▶ WORK ITEM:
In the listing that follows, the range to quote begins at the line that has "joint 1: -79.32" and ends after the line that has "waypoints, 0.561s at"; quote it verbatim and add nothing.

▶ WORKING DATA:
□ □ □ □ □
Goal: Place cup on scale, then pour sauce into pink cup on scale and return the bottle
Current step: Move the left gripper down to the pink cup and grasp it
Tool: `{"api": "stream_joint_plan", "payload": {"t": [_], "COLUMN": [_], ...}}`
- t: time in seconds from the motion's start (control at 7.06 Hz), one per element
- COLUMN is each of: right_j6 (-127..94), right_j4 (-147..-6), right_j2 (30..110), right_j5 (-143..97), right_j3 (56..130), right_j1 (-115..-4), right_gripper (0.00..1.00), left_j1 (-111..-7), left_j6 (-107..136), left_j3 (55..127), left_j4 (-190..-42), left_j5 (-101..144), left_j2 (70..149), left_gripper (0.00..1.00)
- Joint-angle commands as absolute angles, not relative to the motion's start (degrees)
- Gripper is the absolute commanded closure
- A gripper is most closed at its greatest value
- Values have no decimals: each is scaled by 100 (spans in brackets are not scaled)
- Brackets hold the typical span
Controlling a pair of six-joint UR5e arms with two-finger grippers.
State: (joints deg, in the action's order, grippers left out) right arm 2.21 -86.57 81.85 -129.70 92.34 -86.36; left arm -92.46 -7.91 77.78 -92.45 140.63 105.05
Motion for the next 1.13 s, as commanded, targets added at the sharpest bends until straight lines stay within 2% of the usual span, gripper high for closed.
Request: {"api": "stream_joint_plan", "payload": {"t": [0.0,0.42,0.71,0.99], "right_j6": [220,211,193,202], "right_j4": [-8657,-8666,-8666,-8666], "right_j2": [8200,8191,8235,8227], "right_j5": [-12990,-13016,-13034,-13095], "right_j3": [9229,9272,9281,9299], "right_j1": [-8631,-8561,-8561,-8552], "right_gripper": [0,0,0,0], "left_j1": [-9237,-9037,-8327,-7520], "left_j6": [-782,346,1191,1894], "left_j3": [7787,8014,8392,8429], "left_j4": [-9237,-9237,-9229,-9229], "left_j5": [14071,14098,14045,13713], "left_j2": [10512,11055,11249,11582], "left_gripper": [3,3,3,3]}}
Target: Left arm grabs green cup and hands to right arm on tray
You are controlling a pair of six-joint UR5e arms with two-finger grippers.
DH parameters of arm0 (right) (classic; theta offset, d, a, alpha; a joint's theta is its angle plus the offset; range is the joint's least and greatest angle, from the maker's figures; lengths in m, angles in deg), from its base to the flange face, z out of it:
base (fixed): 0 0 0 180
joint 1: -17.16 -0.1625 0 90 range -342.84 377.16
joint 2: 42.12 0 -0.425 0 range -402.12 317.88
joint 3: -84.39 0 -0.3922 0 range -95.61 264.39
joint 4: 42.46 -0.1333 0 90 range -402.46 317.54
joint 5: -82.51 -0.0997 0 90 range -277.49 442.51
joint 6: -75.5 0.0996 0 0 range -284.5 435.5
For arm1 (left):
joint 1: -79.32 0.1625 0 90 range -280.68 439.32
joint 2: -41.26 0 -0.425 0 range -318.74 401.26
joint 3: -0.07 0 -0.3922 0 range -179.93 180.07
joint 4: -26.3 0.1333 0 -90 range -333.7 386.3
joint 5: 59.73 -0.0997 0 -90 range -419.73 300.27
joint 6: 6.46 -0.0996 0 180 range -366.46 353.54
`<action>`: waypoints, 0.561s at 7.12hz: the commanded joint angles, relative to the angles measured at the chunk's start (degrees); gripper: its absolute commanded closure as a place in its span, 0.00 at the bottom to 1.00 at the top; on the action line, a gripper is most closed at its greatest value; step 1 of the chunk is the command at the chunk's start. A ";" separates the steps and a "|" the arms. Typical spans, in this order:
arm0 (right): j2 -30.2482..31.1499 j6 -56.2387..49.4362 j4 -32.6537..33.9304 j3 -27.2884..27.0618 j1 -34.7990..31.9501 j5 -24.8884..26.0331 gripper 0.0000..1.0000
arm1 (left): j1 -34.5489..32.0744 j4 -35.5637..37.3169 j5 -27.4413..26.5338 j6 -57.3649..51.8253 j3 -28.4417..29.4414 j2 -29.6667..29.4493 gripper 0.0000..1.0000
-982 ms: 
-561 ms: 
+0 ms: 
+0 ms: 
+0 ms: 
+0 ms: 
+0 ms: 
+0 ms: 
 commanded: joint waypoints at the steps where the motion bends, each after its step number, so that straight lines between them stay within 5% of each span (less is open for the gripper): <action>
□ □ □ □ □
▶ ANSWER SECTION:
joint 1: -79.32 0.1625 0 90 range -280.68 439.32
joint 2: -41.26 0 -0.425 0 range -318.74 401.26
joint 3: -0.07 0 -0.3922 0 range -179.93 180.07
joint 4: -26.3 0.1333 0 -90 range -333.7 386.3
joint 5: 59.73 -0.0997 0 -90 range -419.73 300.27
joint 6: 6.46 -0.0996 0 180 range -366.46 353.54
`<action>`: waypoints, 0.561s at 7.12hz: the commanded joint angles, relative to the angles measured at the chunk's start (degrees); gripper: its absolute commanded closure as a place in its span, 0.00 at the bottom to 1.00 at the top; on the action line, a gripper is most closed at its greatest value; step 1 of the chunk is the command at the chunk's start. A ";" separates the steps and a "|" the arms. Typical spans, in this order:

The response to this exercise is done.